» **Problem statement**: Every line below that holds the string "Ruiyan" should be copied.

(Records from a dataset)
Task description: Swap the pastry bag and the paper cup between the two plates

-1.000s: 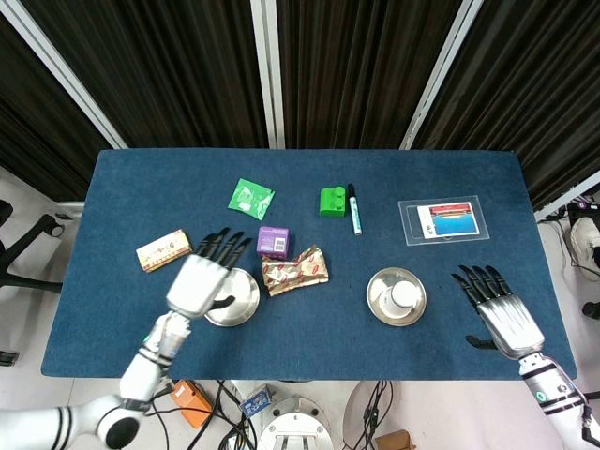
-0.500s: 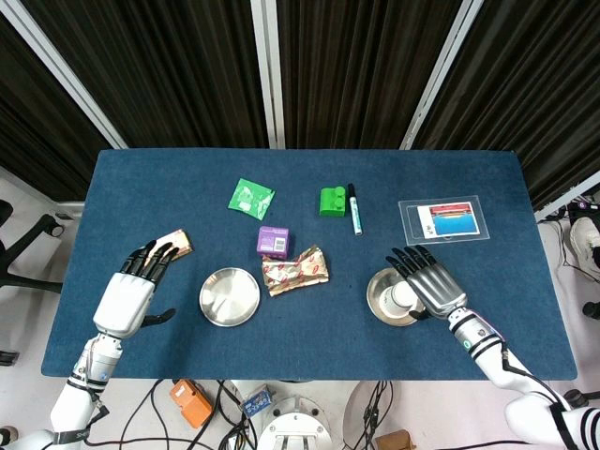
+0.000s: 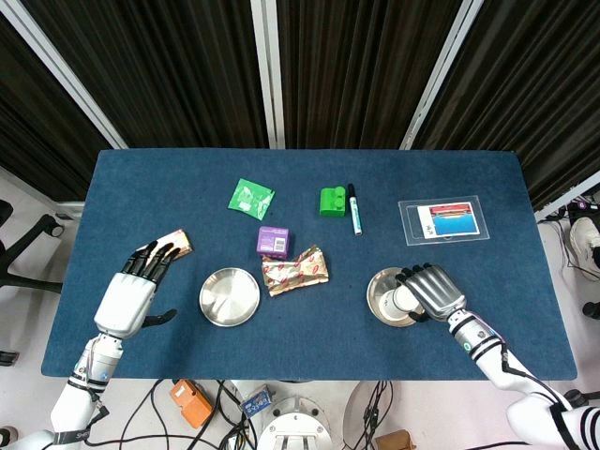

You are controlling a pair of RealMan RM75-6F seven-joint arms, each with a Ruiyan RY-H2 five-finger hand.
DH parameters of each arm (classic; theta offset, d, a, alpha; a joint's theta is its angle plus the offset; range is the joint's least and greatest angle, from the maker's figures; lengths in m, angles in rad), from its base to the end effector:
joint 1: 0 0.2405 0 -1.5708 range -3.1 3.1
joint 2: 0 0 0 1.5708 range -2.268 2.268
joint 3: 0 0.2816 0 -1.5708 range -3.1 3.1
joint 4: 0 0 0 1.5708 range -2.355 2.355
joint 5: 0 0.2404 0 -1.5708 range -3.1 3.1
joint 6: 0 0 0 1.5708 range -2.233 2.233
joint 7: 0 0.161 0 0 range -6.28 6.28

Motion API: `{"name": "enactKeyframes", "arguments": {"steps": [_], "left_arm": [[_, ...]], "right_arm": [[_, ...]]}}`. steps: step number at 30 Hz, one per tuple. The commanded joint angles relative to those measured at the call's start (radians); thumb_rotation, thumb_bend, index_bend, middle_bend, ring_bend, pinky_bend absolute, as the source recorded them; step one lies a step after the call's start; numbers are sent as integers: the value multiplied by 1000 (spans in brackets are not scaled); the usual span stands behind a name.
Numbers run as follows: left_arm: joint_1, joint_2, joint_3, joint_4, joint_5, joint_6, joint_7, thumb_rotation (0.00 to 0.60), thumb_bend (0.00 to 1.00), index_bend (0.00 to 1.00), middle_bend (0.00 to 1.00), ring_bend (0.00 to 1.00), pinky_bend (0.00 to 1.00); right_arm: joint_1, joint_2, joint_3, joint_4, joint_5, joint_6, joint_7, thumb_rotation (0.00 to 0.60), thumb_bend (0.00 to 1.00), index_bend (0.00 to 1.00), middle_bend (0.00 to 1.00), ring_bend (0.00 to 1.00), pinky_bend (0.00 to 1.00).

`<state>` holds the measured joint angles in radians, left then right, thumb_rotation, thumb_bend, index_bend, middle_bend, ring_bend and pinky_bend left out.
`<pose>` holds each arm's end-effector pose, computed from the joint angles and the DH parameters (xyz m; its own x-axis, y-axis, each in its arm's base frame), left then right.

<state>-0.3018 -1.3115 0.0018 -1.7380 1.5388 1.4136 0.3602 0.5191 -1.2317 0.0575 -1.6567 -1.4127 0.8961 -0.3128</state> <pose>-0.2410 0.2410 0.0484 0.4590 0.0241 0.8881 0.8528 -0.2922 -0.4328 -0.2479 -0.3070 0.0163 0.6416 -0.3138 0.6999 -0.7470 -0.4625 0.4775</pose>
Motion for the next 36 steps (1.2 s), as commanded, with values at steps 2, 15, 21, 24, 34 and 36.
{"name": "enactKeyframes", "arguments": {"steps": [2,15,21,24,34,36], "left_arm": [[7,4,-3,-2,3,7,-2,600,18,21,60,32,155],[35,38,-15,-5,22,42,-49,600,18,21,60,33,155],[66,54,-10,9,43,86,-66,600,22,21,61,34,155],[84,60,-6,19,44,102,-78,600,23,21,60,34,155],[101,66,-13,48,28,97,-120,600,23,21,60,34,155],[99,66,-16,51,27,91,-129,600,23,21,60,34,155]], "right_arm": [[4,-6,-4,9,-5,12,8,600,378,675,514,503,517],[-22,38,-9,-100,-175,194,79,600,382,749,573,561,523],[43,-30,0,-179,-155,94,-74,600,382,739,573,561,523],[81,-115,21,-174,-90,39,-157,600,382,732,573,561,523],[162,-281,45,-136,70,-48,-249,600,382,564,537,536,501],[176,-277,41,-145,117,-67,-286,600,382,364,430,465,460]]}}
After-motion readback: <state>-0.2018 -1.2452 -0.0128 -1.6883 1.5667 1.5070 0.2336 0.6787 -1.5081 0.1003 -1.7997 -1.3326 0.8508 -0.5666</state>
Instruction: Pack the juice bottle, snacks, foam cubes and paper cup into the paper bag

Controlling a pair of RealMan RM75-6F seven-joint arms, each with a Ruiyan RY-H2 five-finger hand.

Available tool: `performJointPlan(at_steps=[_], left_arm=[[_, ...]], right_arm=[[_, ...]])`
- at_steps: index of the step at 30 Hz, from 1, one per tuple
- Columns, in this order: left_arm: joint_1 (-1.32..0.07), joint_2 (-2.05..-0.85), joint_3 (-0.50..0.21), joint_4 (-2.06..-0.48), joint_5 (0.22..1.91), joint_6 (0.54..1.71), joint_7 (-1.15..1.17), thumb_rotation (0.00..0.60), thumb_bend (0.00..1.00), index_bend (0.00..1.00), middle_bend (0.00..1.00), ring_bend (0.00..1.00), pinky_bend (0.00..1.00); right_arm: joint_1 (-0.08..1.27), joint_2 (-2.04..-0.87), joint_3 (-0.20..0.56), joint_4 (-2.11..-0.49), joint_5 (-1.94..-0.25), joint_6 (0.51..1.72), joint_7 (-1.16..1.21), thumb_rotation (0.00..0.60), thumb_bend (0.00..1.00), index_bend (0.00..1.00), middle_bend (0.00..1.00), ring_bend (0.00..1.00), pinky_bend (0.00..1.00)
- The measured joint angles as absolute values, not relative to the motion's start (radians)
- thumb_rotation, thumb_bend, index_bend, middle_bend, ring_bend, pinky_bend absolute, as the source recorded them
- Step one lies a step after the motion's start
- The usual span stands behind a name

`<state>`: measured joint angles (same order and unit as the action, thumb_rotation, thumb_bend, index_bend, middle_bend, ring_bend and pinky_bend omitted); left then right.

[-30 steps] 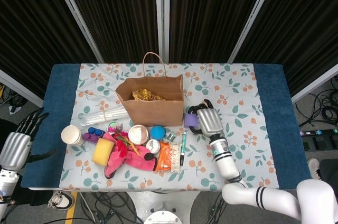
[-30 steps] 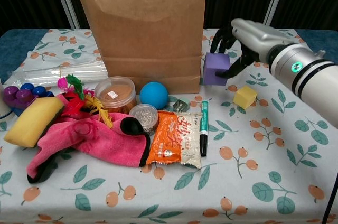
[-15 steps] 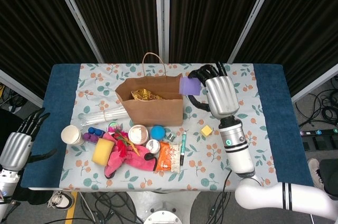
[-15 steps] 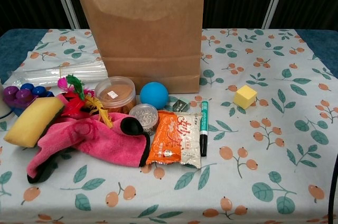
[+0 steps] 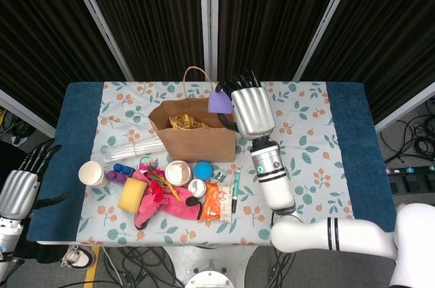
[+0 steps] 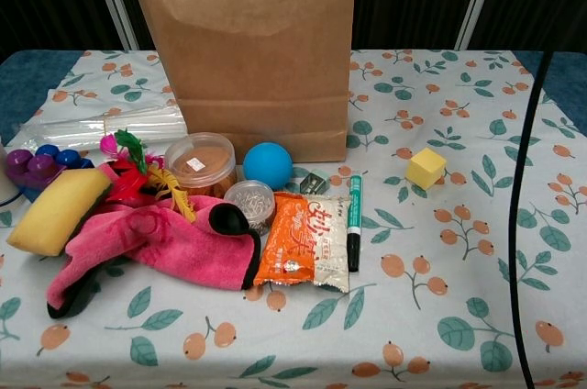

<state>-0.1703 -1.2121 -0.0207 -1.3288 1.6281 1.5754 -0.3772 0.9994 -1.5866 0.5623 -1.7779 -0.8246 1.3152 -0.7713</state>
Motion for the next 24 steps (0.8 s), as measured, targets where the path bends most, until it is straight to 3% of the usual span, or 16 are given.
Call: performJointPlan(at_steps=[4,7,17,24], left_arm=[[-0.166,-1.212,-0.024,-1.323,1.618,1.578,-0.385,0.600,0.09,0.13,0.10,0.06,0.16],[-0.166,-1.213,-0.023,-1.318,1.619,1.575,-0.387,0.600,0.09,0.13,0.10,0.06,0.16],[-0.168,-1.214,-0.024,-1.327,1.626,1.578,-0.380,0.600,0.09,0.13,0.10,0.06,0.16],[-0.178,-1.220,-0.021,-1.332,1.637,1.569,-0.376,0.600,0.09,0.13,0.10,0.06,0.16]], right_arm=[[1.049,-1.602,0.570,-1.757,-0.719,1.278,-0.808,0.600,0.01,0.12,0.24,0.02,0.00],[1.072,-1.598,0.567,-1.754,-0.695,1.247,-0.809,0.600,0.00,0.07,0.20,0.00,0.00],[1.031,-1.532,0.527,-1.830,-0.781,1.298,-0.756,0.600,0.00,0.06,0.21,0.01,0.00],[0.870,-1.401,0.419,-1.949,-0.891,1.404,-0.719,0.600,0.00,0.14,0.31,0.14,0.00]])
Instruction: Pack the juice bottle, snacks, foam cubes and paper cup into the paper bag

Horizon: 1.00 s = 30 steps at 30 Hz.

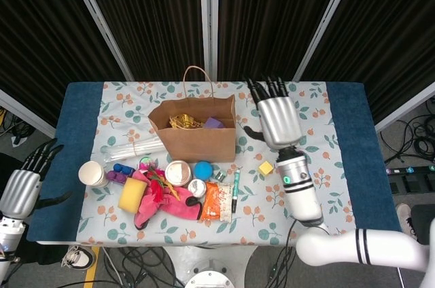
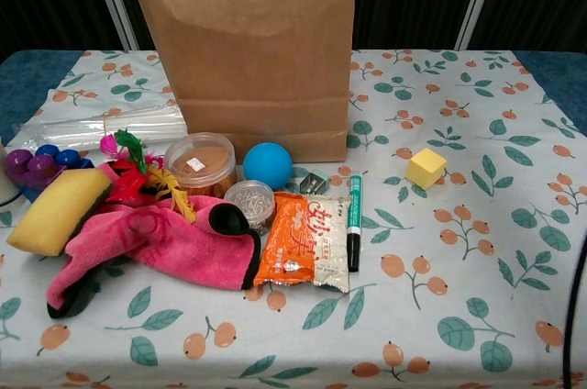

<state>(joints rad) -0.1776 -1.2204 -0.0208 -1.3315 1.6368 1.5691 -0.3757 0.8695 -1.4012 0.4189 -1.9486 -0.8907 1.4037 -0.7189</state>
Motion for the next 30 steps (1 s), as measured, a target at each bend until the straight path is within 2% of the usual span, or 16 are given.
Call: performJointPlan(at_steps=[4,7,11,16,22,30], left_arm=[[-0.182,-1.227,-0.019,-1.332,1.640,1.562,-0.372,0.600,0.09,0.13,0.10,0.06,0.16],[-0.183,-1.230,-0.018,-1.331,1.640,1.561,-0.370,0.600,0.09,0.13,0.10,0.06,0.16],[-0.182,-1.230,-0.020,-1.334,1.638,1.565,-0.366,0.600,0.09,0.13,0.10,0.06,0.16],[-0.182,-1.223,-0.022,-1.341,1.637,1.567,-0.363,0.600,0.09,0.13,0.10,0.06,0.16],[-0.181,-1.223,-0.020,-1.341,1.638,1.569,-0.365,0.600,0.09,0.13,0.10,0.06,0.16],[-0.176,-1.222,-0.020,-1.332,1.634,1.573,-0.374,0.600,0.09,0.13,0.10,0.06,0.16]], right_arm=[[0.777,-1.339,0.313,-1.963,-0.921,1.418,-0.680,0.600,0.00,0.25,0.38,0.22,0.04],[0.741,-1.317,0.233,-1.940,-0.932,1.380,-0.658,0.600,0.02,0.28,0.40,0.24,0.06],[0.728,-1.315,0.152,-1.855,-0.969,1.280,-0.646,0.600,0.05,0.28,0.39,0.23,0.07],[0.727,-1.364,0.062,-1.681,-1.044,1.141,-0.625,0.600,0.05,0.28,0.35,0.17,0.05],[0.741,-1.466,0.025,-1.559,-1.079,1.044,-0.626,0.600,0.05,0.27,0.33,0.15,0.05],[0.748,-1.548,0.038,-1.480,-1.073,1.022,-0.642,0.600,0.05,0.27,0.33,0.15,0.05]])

» **Solution to this problem**:
You are controlling a pair of RealMan RM75-6F seven-joint arms, each with a Ruiyan RY-H2 five-finger hand.
Controlling a pair of RealMan RM75-6F seven-joint arms, each with a Ruiyan RY-H2 five-finger hand.

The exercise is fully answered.